You have probably received thousands of calls from so and so banks by now that offer you pre-approved loans. Not only you but the same experience was witnessed by me, my neighbor, your family and everyone around us. The fancy phrase ‘pre-approved’ loan sounds bit melodious isn’t it? Who does not want to enjoy a hassle free loan? You can buy your dream car or finally can build your dream home. But it is not that much easy as we think it is. Let’s have a look at it.

What is pre-approval of loan?

First of all, the concept of pre-approved loan must be understood. Generally the pre-approved loans are no different from the general home loan or personal loans. The only difference is you might face fewer procedures than the general loan process.

Now the pre-approved loan concept can be of two types: one is the general one and the other is the mortgage one.

General pre-approved loans:

A pre-approved car loan can help you get your dream car!
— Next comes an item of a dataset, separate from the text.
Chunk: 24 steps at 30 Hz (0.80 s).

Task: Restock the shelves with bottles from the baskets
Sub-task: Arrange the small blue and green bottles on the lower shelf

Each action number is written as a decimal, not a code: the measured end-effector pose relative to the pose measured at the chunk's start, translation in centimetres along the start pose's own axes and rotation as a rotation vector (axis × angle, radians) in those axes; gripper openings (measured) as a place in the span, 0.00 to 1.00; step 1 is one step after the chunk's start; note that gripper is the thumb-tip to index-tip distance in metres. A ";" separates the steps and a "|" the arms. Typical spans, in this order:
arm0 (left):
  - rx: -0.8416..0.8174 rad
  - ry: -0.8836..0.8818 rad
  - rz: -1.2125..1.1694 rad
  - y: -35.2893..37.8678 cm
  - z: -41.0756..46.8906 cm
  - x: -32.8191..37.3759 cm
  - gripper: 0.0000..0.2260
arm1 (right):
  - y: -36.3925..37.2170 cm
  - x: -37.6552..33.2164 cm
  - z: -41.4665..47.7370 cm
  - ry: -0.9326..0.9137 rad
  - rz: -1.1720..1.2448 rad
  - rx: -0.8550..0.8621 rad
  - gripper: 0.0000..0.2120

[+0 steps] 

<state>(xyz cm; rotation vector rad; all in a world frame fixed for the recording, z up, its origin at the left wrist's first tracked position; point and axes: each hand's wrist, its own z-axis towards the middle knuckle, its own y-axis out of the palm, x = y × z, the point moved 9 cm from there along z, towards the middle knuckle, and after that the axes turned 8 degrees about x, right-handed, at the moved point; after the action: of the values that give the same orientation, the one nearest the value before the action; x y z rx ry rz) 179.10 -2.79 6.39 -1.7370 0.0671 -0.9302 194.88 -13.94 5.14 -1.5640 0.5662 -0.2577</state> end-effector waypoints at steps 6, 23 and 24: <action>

When we talk about the general pre-approved loan it means that whatever loan you are asking for is already approved and you don’t need to run from one counter to another to get your papers done. This can happen if you have a clear credit history. Typically it happens for every loan, be it a pre-approved or not, if the debtor has a clean and clear credit track record then it is much easier to get another loan. So in that case consider the pre-approved loan as one of the marketing strategy for the banks.
Sometimes your bank surprises you by offering pre-approved loans when you don’t have any previous loans to make history or track records. This happens because of your banking transaction history. If you have a stable transaction record through your accounts, then the bank can offer you a pre-approved loan. But in either case you have to go through the verification process however it won’t be that much long as in case of other loans.

Mortgage pre-approved loans:

In case of mortgage loans, if your lender offers you a pre-approved loan then it will be easier for you to find your dream house within your budget. By the time you get the loan you can easily buy / build your house immediately. Here as well you need to go through the verification process. Again the process is not as long as the other home or car loans.

Is it required?

Loans are subjective. Be it a pre-approved or others, if you don’t need it then don’t ask for it. If your lender / bank offer you pre-approved loan in easy terms or anything that is lucrative to you, think twice before you go for it. You must know that pre-approved loans are loans only and eventually you have to repay it back. If you have a requirement of loan then only go for next step like how much to take, what is the interest rate, the time of repay and so on.

Pros

Less Time Consuming: When your bank is giving you pre-approved loans that mean most of the process is done by your bank on behalf of you. The prolonged process that involves in any kind of loan will not bother you in this case.

Chances of getting lower interest rates: In case of pre-approved loans the interest rate you will be offered might have been lower than the usual market rate. As I mentioned that if you have clear credit history then your bank offers you pre-approved loans, so the possibility of getting lower interest rate is more.

Possibility of Bargaining: If you have a pre-approved loan facility then you have the power to bargain with your seller. Sellers have special feeling for the committed buyers and it is easy to negotiate with them in terms of price and such.

Cons

Need to Repay: Pre-approved loans are fun but it is after all a loan and you have to repay it back today, tomorrow or after 10 years.
Documents are needed: If you are thinking that your loan is pre-approved and so that you don’t need any documents then my friend you are terribly wrong here. Anyway you need pile of documents before you get the loan sanctioned.

What are the costs involved in Pre-approved loans?

Apart from the cons I have mentioned, there are some hidden costs that are involved in pre-approved loans. The explicit cost that one must bear is the pre-approval processing fee charged by the banks. Other than that there are some explicit costs involved here as well.

Often you will find that once you are agreed to pre-approved home loans, you will be asked again for car loans, personal loans and what not afterwards. The reason is the lender knows that if you have bought a house, you might need to work on interior, you might need a car or for something else. This will actually increase the burden of loans. Even if you don’t take them, you are still left with a loan that you must have paid.

Types of Pre-approved loans

Pre-approved loans with personal loan:

Sometimes your bank offers you pre-approved loans along with your personal loan. This is kind of self-required loans. The lender assumed that if you are spending some credited money on personal stuff, then you might need a car loan to upgrade your vehicle.

Suggestion from lender

This is purely marketing strategy by the lender. The bank often tells you about how you can increase your credit limit with less hassle. This is the trap they set to drag you into the pre-approval loan story.

Financing Bad-Credit

This is interesting and risky as hell. Some of the bad-lenders offer this kind of pre-approved loans to the bad-creditors to finance their current loans. But this isn’t worth as it may cost you more than anything else.

Is pre-approved and pre-qualified same? 

These two sound similar but not same though. The pre-qualification of loan does not guarantee you loan. It is the initial stage of applying for loan. You present all your documents to the lender and if they are convinced then you can apply for the loan.

The next stage is pre-approved loans where you need to pay application fees, then go through documentation and verification and if your lender gets convinced fully you will get a possibility to get the loan. It takes place mostly in mortgage markets.